Com isso, será necessário transferir os remanescentes ósseos e a estrutura do laboratório do atual imóvel para um novo local. Felizmente, a Unifesp conseguiu um imóvel próprio para receber os remanescentes ósseos e a estrutura laboratorial e, assim, podermos continuar e finalizar os trabalhos.

Este novo imóvel ainda requer adaptação, o que demanda planejamento, tempo e investimentos. Portanto, existem fatores imprevisíveis que surgem e impactam na estimativa do término dos trabalhos, mas é importante ressaltar que o comitê científico, juntamente com os profissionais da área técnica e as intuições que compõem o projeto, estão empenhados na continuidade e conclusão do término dos trabalhos o mais rapidamente possível.

E sobre o destino final das ossadas?

Outra questão fundamental que nos preocupa muito é a destinação dos remanescentes ósseos após o término dos trabalhos. Nesse sentido, o comitê científico elaborou uma série de recomendações técnicas (confira aqui) para a construção de um memorial para destinação dos remanescentes ósseos exumados da vala clandestina do Cemitério Dom Bosco (vala de Perus).

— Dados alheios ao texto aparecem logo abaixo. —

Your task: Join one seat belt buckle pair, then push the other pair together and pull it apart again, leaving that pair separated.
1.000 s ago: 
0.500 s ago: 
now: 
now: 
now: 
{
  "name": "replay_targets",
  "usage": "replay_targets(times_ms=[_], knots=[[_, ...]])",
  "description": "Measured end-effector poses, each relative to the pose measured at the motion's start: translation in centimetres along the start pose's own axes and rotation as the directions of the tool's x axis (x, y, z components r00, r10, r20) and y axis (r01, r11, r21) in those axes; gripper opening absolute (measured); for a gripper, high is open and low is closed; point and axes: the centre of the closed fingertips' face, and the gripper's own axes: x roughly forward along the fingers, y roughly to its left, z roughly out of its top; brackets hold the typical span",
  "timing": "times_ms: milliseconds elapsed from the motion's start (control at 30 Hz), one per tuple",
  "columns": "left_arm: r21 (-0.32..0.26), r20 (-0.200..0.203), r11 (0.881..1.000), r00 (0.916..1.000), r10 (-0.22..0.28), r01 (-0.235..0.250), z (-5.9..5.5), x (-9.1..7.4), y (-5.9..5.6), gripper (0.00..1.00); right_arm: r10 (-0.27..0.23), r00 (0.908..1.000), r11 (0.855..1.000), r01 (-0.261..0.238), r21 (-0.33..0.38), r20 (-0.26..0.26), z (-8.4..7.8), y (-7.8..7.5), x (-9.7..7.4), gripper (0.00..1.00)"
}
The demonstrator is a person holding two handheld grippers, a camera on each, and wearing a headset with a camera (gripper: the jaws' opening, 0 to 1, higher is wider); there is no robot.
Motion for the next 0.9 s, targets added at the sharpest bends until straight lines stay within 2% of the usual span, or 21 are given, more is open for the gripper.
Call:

É extremamente preocupante trabalharmos nas análises técnicas dos remanescentes ósseos e ainda não termos a certeza e a garantia da construção de um memorial digno e adequado para os remanescentes ósseos e que atenda às recomendações técnicas do comitê científico e às expectativas dos familiares de desaparecidos políticos e da sociedade civil. Felizmente, este tema já está na pauta das próximas audiências do Gabinete de Conciliação (do Tribunal Regional Federal da 3ª Região, em São Paulo), e esperamos que haja uma solução em breve. Estamos disponíveis e empenhados em contribuir em tudo o que for possível no âmbito das nossas atribuições técnicas.